When I make stuffed peppers, I have to make two varieties. My husband likes the traditional pepper stuffed with a tomato-based rice while I prefer them with a cheesy rice stuffing. We don’t have them often since he’s diabetic and all that rice isn’t good for his blood sugar so I’ve revised my recipe to include only half the rice using quinoa for the other half. Adds more protein while cutting the carbohydrates. So here are both recipes. Makes two servings with a little extra stuffing.
- 2 medium peppers, whatever color you like
- 1 cup cooked ground meat (turkey, chicken, beef or pork)
- 1/2 cup cooked brown rice
- 1/2 cup cooked quinoa
- 1 cup cheese sauce (see Macaroni and Cheese recipe)
- 1 cup tomato sauce (see Spaghetti and Meatball recipe or use one from a jar) plus 1/2 cup for the bottom of the baking dish
- 1/2 cup diced onion, sautéed
- Salt, pepper, and herbs to your taste
- Sliced non-dairy provolone or shredded mozzarella for the tops of the peppers
Preheat your oven to 400 degrees. Cut the tops off your peppers and scoop out the seeds, cutting some of the white inside rind away as well (it can be bitter). Place them in a 2 quart pot with water filling the peppers and covering them. Simmer for about 10 minutes until just tender; since you’re also going to bake them, don’t overcook them, just want them parboiled. The 10 minutes includes the time it takes for the water to boil.

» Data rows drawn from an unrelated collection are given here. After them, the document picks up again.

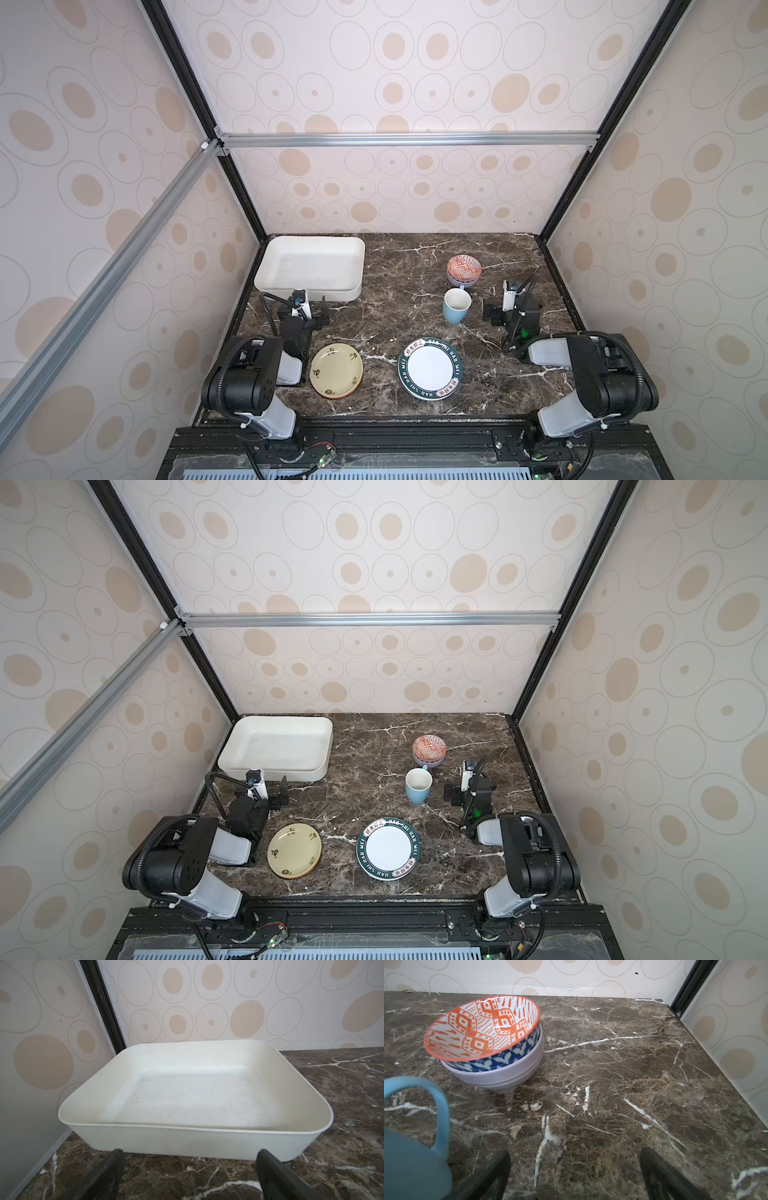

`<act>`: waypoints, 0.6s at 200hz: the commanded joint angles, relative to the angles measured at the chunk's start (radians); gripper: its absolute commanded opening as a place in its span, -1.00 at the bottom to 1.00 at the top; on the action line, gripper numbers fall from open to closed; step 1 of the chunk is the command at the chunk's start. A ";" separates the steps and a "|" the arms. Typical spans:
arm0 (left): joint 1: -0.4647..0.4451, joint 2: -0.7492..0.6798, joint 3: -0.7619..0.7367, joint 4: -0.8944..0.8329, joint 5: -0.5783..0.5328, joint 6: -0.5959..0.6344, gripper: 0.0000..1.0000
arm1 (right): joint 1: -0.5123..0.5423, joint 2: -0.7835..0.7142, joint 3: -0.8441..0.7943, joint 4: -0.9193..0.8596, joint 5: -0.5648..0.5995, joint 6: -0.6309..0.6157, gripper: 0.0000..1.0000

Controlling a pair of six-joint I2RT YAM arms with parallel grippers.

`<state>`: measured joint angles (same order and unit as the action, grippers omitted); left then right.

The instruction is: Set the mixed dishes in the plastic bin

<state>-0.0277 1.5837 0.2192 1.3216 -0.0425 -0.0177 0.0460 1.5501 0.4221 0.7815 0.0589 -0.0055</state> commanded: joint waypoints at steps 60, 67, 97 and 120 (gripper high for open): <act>0.006 -0.005 0.010 0.024 0.005 0.016 0.98 | -0.005 -0.016 0.003 0.000 -0.003 -0.011 0.99; 0.006 -0.005 0.011 0.021 0.006 0.015 0.98 | -0.005 -0.013 0.003 0.002 -0.004 -0.011 0.99; 0.007 -0.004 0.014 0.018 0.007 0.015 0.98 | -0.005 -0.010 0.007 0.000 0.002 -0.007 0.99; 0.008 -0.005 0.012 0.020 0.007 0.015 0.98 | -0.005 -0.014 0.007 -0.001 0.001 -0.007 0.99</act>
<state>-0.0277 1.5837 0.2192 1.3216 -0.0425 -0.0177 0.0460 1.5501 0.4221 0.7811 0.0593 -0.0055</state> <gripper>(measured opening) 0.990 0.997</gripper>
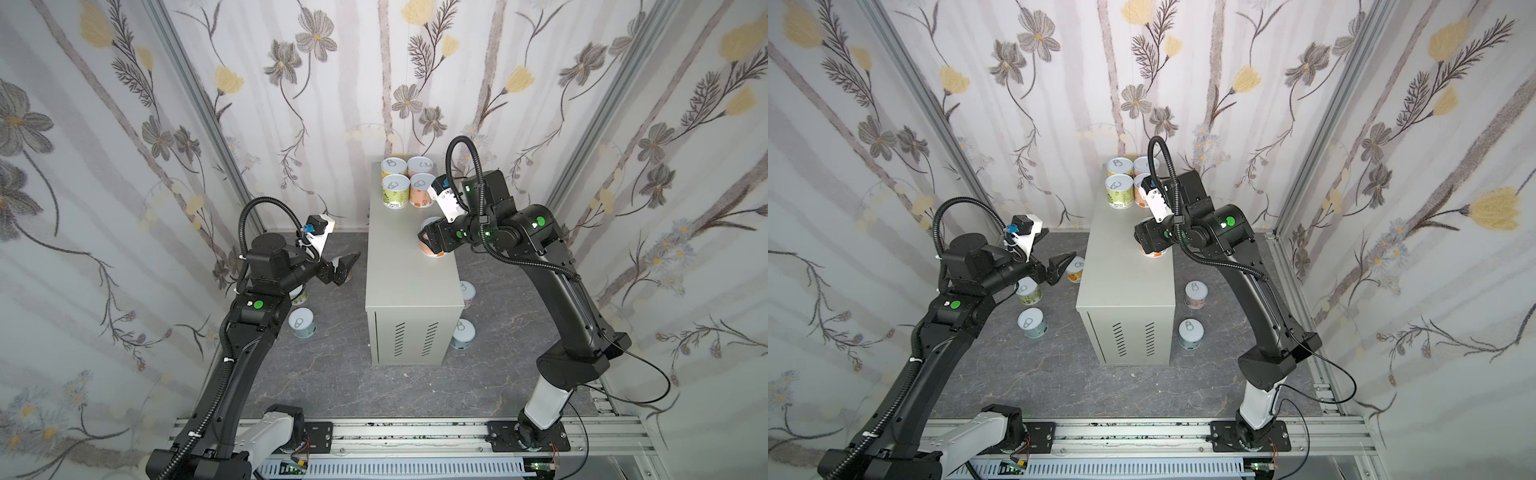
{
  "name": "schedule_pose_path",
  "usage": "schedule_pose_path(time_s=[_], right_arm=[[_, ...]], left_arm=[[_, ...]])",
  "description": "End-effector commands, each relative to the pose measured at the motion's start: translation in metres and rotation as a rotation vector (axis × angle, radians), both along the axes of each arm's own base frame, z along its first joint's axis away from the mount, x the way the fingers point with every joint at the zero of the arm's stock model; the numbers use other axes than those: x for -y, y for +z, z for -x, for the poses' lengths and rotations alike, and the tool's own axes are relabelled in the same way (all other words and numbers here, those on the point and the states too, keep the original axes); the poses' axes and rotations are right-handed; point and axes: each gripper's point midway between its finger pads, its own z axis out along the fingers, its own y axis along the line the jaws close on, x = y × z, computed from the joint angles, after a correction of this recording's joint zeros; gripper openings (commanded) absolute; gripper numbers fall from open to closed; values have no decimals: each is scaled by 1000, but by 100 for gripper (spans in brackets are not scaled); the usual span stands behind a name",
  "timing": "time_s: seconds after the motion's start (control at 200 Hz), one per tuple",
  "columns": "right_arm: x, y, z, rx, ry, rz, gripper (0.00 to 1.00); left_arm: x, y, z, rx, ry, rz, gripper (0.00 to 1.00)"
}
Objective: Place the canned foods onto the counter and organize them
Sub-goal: 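Lower the orange can onto the cabinet top beside the grouped cans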
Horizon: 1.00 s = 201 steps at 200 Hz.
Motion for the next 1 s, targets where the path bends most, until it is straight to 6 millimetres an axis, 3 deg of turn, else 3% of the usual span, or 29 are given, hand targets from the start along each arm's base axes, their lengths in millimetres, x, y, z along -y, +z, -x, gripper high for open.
schedule_pose_path(time_s=[0.0,0.21,0.335,0.44,0.46,0.5,0.999], right_arm=[[-5,4,-3,24,18,-10,81],[-1,2,-2,28,10,5,81],[4,-4,4,47,3,20,86],[3,-5,8,87,4,-30,88],[8,6,15,113,2,-55,88],[10,8,17,120,-2,-71,89],[24,6,43,258,-20,-214,87]], left_arm=[[0,7,0,32,-1,-14,100],[0,6,1,32,-3,-15,100],[1,7,2,35,-5,-15,100],[1,7,3,38,-4,-16,100],[1,8,3,39,-4,-16,100],[1,8,3,39,-2,-18,100],[6,8,8,52,-14,-18,100]])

Mix together the onions, meat, brown rice, and quinoa, and herbs in a bowl. When mixed, divide into two bowls and add the cheese sauce to one bowl and the tomato sauce to the other. Mix thoroughly and fill the drained peppers. You should have some extra stuffing for serving with them (I usually cut them in half when serving and add the extra stuffing on the top, with more cheese, if you like.
Put the 1/2 cup of extra tomato sauce in the bottom of your baking dish. Add the peppers and bake uncovered for 20-30 minutes until very tender and the cheese melts.
Try to choose peppers with flat bottoms but if you can’t find two like-sized peppers with flat bottoms, cut the bottoms to flatten them trying not to cut into the pepper itself. When I can’t find peppers with flat bottoms, I will often cut them in half and stuff the halves and bake them lying on their sides. Or, of course, one could cut the bottom off entirely and place the peppers into the baking dish before filling them, allowing that the stuffing could run out during baking.